Mit Vera Bauer (Rezitation), Ingeborg Gleichauf (Biografin)
und David Goldzycher (Violine)
Paulus Akademie
Pfingstweidstrasse 28
8005 Zürich
Tickets: 30.-/20.- (für Omanutmitglieder)
Anmeldung bis 23.3.23 über www.omanut.ch oder 044 915 28 63
Wie ihr Cousin Walter Benjamin wurde Gertrud Käthe Chodziesner, die unter dem Pseudonym Gertrud Kolmar publizierte, in Berlin geboren. Aber nicht die Stadt, sondern die Natur nährte von früh an ihre dichterische Intuition. Sie fühlte sich von Pflanzen und Tieren angezogen und beseelte sie in ihren Gedichten:
So laß uns fliehn
Zu den sinnenden Feldern, die freundlich mit Blumen und
Gras unsere wandernden Füße trösten,
An den Strom, der auf seinem Rücken geduldig wuchtende
Bürden, schwere, güterstrotzende Schiffe trägt,
Zu den Tieren des Waldes, die nicht übelreden.
Diese Zeilen aus dem «Engel im Walde» machen die Bewunderung verständlich, die Nelly Sachs oder Jacob Picard für die Dichtung Gertrud Kolmars empfanden.
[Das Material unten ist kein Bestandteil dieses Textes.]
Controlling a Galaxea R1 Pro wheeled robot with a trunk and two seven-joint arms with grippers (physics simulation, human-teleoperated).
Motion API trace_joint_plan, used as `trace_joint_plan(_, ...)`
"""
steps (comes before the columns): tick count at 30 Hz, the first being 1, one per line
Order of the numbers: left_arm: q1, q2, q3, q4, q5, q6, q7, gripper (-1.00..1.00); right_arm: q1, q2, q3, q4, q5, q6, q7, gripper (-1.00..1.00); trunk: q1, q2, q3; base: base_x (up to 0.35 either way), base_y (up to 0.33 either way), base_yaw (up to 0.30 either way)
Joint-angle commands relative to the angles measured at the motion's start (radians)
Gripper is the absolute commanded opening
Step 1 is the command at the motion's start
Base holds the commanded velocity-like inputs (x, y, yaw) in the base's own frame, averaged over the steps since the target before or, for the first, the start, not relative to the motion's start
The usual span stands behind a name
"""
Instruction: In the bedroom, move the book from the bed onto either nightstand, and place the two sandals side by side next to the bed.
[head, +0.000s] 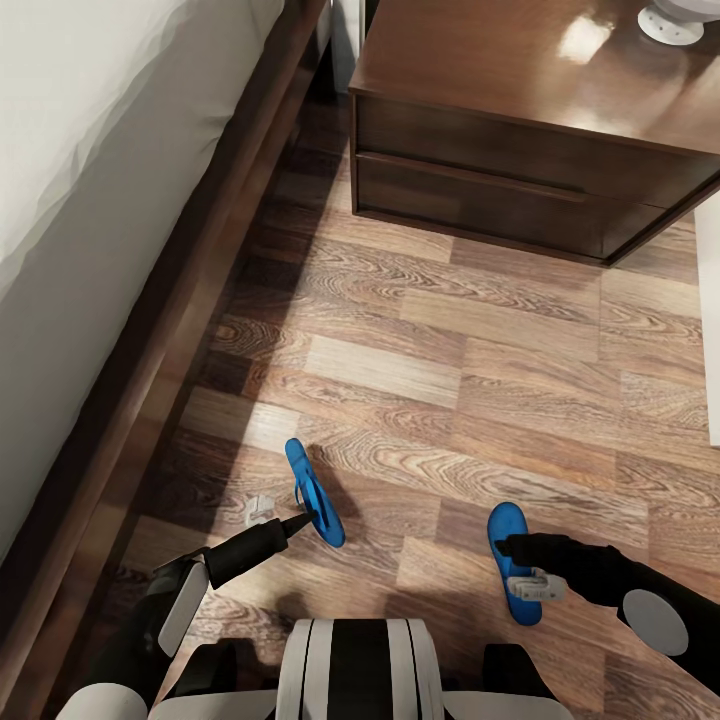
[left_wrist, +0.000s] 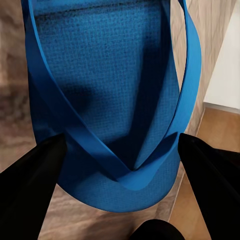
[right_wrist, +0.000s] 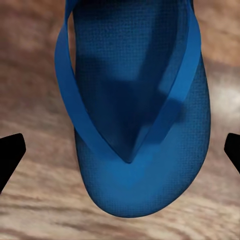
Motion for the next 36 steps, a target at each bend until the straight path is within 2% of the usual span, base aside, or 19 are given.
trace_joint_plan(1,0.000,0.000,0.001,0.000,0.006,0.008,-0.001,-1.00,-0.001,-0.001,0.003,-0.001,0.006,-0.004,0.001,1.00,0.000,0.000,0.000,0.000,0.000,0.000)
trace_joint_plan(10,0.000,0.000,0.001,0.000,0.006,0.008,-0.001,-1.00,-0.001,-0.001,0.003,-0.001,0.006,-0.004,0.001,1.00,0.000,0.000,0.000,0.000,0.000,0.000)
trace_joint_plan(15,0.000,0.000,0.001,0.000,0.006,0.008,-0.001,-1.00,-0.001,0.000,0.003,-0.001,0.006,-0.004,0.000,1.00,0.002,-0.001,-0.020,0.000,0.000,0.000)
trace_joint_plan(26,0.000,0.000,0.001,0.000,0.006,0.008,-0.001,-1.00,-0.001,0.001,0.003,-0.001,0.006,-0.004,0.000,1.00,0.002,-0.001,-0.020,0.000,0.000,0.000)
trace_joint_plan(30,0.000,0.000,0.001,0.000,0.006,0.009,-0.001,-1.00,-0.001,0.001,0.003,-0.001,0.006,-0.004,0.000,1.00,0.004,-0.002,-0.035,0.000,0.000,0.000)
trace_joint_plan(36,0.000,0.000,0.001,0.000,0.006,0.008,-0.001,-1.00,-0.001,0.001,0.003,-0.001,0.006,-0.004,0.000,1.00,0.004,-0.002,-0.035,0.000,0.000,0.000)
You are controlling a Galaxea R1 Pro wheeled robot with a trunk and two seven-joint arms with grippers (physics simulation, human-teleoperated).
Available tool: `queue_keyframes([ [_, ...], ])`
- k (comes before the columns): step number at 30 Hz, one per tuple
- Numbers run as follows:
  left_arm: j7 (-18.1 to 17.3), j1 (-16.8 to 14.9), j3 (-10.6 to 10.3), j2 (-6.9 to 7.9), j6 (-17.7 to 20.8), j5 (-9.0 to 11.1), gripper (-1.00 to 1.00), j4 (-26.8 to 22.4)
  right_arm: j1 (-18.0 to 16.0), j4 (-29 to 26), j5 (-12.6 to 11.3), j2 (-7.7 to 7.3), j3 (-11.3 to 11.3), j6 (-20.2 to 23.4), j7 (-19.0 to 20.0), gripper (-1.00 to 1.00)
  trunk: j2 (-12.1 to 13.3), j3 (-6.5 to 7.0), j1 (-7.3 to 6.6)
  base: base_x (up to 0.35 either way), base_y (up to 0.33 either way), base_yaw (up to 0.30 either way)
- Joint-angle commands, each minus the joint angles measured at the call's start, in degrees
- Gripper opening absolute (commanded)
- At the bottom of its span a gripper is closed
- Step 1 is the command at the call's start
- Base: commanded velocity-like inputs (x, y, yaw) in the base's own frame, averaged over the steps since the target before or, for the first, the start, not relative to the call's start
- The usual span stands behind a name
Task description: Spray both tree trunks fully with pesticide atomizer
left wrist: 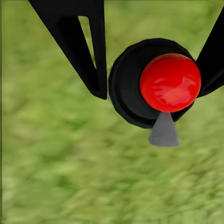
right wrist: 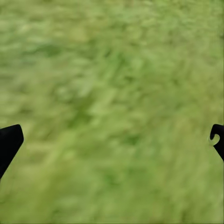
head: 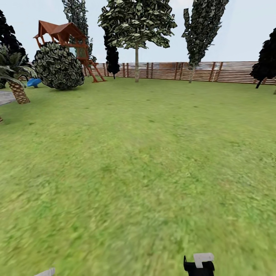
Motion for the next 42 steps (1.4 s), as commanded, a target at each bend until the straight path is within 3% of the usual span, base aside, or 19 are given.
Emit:
queue_keyframes([
  [1, 0.0, 0.0, 0.0, -0.02, 0.0, 0.0, -1.0, 0.0, 0.0, 0.0, 0.0, 0.01, 0.0, 0.0, 0.0, 1.0, 0.0, 0.0, 0.0, 0.339, 0.101, -0.256],
  [7, -0.1, 0.0, 0.0, -0.11, 0.0, 0.0, -1.0, 0.0, 0.0, 0.1, -0.1, -0.01, 0.0, 0.0, 0.0, 1.0, 0.0, 0.0, 0.0, 0.339, 0.101, -0.167],
  [42, -0.1, 0.0, 0.0, -0.1, 0.1, 0.0, -1.0, 0.0, 0.0, 0.1, -0.1, 0.0, -0.1, 0.0, 0.0, 1.0, 0.0, 0.0, 0.0, 0.339, 0.073, -0.001],
])
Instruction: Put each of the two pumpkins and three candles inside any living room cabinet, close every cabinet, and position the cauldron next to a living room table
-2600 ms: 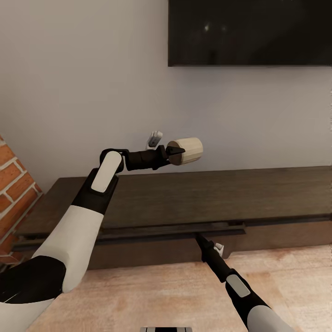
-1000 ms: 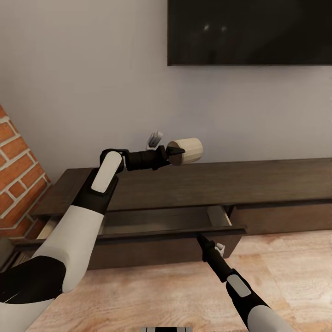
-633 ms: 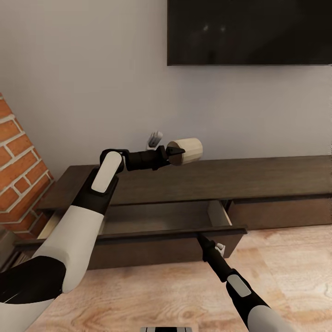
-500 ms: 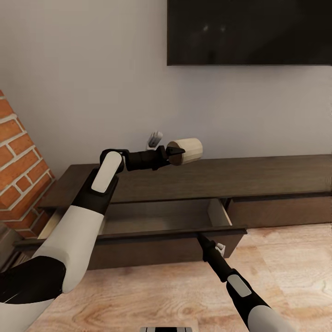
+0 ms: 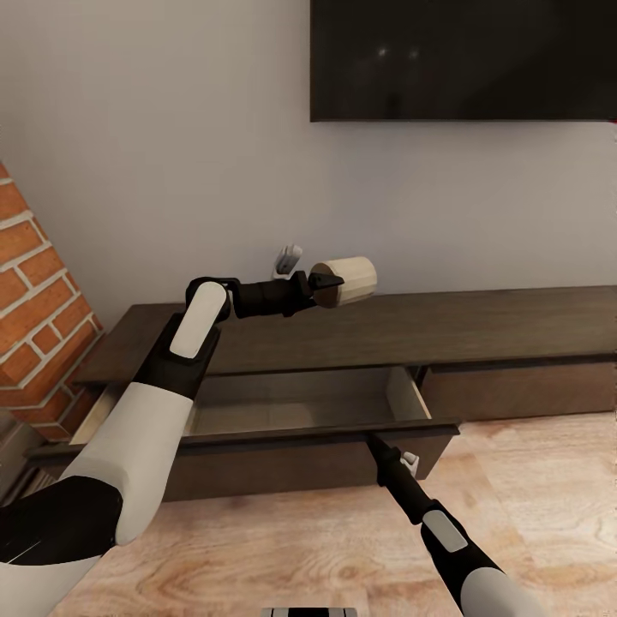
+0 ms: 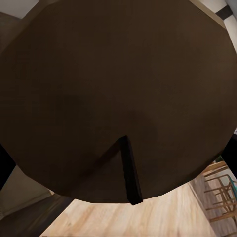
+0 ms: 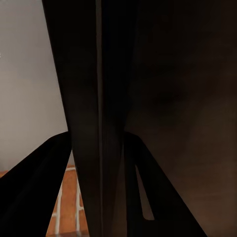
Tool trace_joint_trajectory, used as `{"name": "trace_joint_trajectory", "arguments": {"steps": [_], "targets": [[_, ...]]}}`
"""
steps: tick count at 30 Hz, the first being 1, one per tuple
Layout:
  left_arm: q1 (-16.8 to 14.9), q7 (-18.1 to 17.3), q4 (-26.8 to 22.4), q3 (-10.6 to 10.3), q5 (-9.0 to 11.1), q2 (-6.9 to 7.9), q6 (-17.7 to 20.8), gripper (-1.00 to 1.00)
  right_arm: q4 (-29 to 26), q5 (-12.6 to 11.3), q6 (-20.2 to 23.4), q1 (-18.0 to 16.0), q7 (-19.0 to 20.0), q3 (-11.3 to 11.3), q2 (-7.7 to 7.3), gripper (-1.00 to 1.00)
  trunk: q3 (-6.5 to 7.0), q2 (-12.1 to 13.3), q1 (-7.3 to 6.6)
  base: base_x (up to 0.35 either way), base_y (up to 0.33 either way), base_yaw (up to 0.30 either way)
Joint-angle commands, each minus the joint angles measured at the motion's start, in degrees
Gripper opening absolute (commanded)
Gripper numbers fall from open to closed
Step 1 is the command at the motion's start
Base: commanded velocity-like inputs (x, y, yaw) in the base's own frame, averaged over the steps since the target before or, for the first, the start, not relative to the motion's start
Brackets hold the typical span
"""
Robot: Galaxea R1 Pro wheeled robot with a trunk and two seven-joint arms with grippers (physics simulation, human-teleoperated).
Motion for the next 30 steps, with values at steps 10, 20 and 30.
{"name": "trace_joint_trajectory", "arguments": {"steps": [10, 20, 30], "targets": [[0.0, -0.5, 0.0, 0.0, -0.4, -0.02, 0.2, -1.00, 0.0, -0.3, 1.0, 0.0, 2.5, 1.0, 0.29, -1.00, -0.03, 0.0, -0.03, -0.127, 0.000, 0.000], [0.0, -0.5, 0.0, 0.0, -0.4, -0.02, 0.2, -1.00, 0.1, -0.3, 1.0, 0.0, 2.4, 1.0, 0.29, -1.00, -0.03, 0.0, -0.03, -0.013, 0.000, 0.000], [0.0, -0.4, 0.1, 0.0, -0.4, -0.02, 0.2, -1.00, 0.1, -0.3, 1.0, 0.0, 2.4, 1.0, 0.29, -1.00, -0.03, 0.0, -0.03, -0.114, 0.000, 0.000]]}}
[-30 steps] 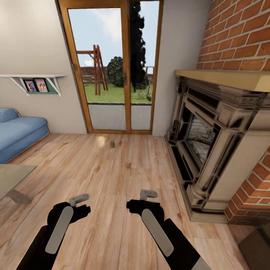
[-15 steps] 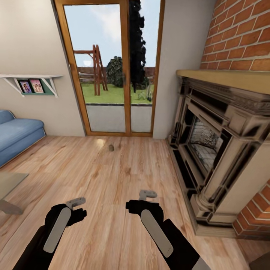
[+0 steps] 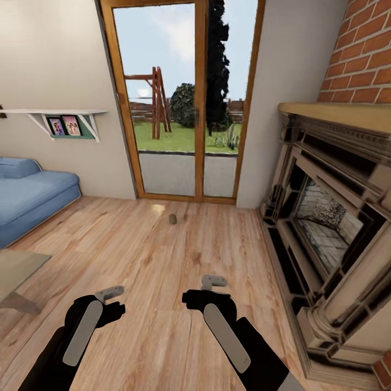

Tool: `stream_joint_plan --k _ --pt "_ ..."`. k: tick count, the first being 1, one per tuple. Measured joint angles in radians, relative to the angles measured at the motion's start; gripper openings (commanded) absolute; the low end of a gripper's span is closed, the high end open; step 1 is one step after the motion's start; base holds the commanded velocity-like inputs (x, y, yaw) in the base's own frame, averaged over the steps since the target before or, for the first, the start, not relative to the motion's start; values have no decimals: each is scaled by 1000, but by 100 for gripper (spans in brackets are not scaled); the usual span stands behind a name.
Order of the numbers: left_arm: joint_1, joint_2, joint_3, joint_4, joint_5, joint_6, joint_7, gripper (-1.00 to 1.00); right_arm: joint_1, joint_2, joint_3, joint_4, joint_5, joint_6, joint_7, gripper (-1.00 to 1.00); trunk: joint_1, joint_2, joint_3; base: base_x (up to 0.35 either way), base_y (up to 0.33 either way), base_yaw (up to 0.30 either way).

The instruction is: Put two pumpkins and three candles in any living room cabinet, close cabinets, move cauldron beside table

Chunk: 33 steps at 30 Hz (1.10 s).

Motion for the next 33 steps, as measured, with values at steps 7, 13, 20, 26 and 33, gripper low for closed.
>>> stream_joint_plan --k 7,13,20,26,33 --pt "0 0 0 0 1 -1 0 100 0 -1 -1 -5 0 0 3 100 0 0 1 326 0 43" --pt "0 0 0 0 0 -1 -1 100 0 0 -2 4 -2 0 4 100 0 0 1 326 0 2" --pt "0 0 0 0 0 0 -1 100 0 -1 -2 -4 -1 0 5 100 0 0 1 326 21 0" --pt "0 0 0 0 0 0 -1 100 0 0 -2 -2 -1 -1 6 100 0 0 1 326 112 0" --pt "0 0 0 0 0 0 -1 100 0 -1 -1 -8 -1 -1 6 100 0 0 1 323 156 0"
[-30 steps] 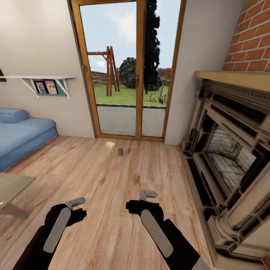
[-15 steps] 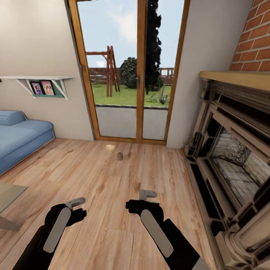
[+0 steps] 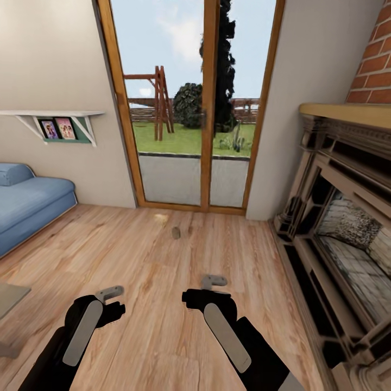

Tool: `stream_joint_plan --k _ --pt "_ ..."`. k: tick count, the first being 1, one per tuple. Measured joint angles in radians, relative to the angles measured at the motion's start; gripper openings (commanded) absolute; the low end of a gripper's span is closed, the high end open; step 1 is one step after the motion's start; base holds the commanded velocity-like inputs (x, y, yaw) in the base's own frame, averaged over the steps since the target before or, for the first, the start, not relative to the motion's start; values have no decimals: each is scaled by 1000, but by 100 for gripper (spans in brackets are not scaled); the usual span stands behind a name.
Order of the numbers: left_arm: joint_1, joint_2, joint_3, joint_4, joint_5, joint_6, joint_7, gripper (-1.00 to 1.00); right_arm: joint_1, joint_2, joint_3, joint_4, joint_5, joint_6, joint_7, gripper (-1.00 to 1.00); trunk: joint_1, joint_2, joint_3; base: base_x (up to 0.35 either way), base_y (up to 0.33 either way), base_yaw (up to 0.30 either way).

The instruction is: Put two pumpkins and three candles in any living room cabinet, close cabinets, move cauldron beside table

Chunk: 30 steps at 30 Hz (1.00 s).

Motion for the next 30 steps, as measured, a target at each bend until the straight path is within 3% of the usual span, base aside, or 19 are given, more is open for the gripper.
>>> stream_joint_plan --k 30 --pt "0 0 0 0 -3 0 -1 100 0 0 0 7 0 0 1 100 0 0 0 307 194 0"
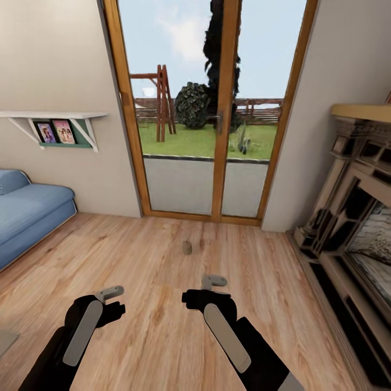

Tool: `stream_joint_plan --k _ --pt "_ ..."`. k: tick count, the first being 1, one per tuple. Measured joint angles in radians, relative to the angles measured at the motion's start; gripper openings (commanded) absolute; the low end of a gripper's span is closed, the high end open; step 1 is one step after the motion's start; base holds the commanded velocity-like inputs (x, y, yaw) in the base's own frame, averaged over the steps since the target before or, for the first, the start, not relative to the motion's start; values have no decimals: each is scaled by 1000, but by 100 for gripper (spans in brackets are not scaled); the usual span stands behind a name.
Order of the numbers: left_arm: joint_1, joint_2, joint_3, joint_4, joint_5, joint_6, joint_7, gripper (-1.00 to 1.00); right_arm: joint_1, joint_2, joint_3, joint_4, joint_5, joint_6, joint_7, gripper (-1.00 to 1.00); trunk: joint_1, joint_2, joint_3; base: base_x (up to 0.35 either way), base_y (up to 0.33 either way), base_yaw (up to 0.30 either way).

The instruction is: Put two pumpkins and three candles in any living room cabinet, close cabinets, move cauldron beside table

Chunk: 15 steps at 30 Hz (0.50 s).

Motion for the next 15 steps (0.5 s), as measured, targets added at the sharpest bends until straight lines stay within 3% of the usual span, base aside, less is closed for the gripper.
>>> stream_joint_plan --k 15 --pt "0 0 0 0 0 -1 0 100 0 0 1 0 0 0 -1 100 0 0 0 304 186 0"
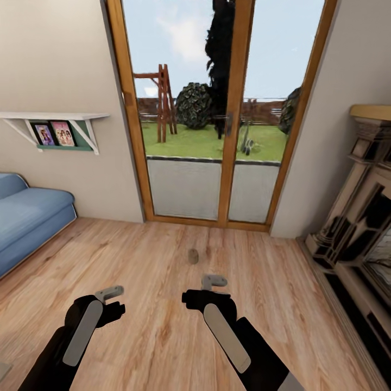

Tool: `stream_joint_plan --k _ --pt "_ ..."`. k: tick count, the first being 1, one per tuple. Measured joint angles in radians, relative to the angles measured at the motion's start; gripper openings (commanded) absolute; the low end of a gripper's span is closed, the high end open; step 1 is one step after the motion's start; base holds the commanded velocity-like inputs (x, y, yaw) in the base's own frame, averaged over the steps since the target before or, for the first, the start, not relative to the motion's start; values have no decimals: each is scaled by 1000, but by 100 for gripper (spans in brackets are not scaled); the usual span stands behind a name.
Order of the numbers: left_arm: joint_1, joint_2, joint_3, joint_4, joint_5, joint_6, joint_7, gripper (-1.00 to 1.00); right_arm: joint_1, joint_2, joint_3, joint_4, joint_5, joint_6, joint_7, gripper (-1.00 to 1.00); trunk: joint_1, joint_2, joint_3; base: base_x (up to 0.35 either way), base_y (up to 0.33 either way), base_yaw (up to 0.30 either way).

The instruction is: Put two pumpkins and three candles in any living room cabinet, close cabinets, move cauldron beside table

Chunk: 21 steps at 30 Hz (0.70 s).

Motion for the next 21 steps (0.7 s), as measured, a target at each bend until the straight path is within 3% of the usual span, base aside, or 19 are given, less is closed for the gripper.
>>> stream_joint_plan --k 8,21 --pt "0 0 0 0 0 0 0 100 0 1 0 5 0 0 1 100 0 0 0 308 136 0" --pt "0 0 0 0 3 0 2 100 0 1 -7 11 -12 1 -2 100 0 0 0 330 8 0"
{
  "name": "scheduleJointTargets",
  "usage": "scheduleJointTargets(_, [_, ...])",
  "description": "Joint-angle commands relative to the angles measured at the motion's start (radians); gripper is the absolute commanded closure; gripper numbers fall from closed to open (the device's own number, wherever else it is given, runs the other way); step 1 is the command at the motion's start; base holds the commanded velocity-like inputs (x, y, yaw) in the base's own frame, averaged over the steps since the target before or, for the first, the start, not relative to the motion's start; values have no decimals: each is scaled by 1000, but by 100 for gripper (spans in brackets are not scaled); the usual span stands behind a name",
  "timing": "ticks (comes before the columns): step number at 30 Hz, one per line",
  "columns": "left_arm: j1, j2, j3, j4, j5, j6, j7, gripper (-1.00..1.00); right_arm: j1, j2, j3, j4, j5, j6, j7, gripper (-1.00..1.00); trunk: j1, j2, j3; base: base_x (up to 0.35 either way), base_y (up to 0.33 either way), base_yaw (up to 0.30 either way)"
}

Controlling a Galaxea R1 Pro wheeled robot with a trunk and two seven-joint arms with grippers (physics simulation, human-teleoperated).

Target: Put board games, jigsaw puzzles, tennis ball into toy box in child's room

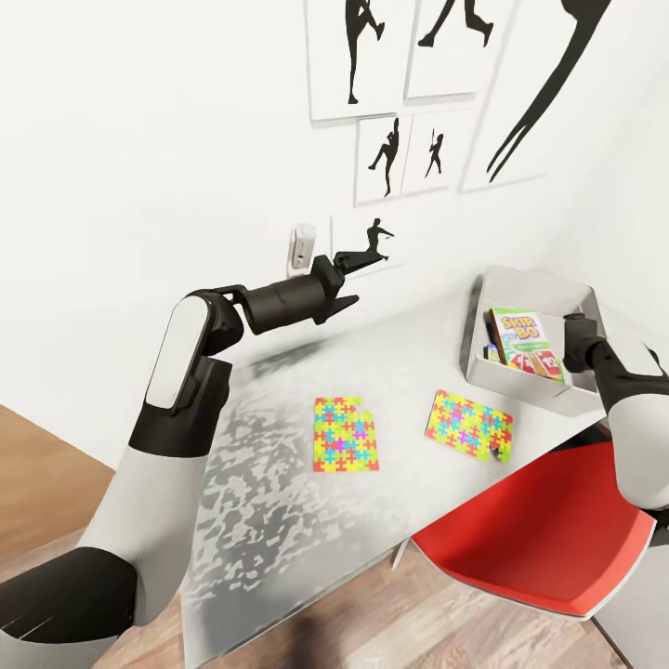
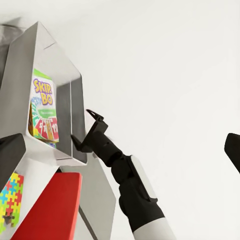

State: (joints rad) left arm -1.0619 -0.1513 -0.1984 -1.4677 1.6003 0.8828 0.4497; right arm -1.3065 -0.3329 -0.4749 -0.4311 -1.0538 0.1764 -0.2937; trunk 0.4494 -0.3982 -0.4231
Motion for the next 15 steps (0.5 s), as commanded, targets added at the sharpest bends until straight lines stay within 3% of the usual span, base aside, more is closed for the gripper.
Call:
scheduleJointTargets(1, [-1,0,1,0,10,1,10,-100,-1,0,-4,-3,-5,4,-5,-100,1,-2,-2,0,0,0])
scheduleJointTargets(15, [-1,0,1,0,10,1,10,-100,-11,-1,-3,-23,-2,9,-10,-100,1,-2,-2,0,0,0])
Doch ihre ersten umfangreichen Veröffentlichungen und ihr wachsender Ruhm fielen zusammen mit dem Aufkommen des Nationalsozialismus. Als Erzieherin in Geduld geübt, pflegte sie die Mutter bis zu deren Tod im Jahre 1930. Danach besorgte sie dem Vater den Haushalt, während die restliche Familie rechtzeitig ins Ausland fliehen konnte. Die Schwester Hilde in der Schweiz war ihr eine wichtige Briefpartnerin, der sie gerade noch rechtzeitig ihre Manuskripte zukommen lassen konnte. Nach zwanzig Monaten Zwangsarbeit in einer Rüstungsfabrik wurde Gertrud Kolmar im März 1943 im Verlauf der sogenannten Fabrikaktion nach Auschwitz deportiert. Ihr kurzes Leben war bereits vor der nationalsozialistischen Verfolgung nicht einfach: eine frühe Abtreibung, unmögliche Liebesbeziehung und eine selbstgewählte Einsamkeit verliehen ihrem Leben und Schreiben eine dunkle Aura. Doch ihre Liebe für den Tanz und das grosse Interesse für historische Figuren wie Napoleon, Robespierre oder Tiberius gaben ihrem Werk auch etwas Verwegenes, Geheimnisvolles. Sie flüchtete sich keineswegs in Traumwelten, sondern sah klaren Auges, was sie erwartete: «Ein Stiefeltritt, ein Knüppelstreich im dritten, christlich-deutschen Reich», schreibt sie in ihrem Gedicht Anno Domini 1933. Das Datum ihrer Ermordung ist unbekannt, doch ihr Oeuvre ist greifbar und harrt noch immer einer umfassenden Würdigung und Wirkung.
Die Literaturwissenschaftlerin Ingeborg Gleichauf stellt im Gespräch mit Csongor Kozma ihre eben erschienene Kolmar-Biografie Alles ist seltsam in der Welt (Aviva Verlag, 2023) vor. Danach erwecken Vera Bauer und David Goldzycher in einer musikalischen Textcollage die lyrische Welt Gertrud Kolmars zum Leben.
Diese Veranstaltung ist eine Zusammenarbeit zwischen Omanut und der Paulus Akademie.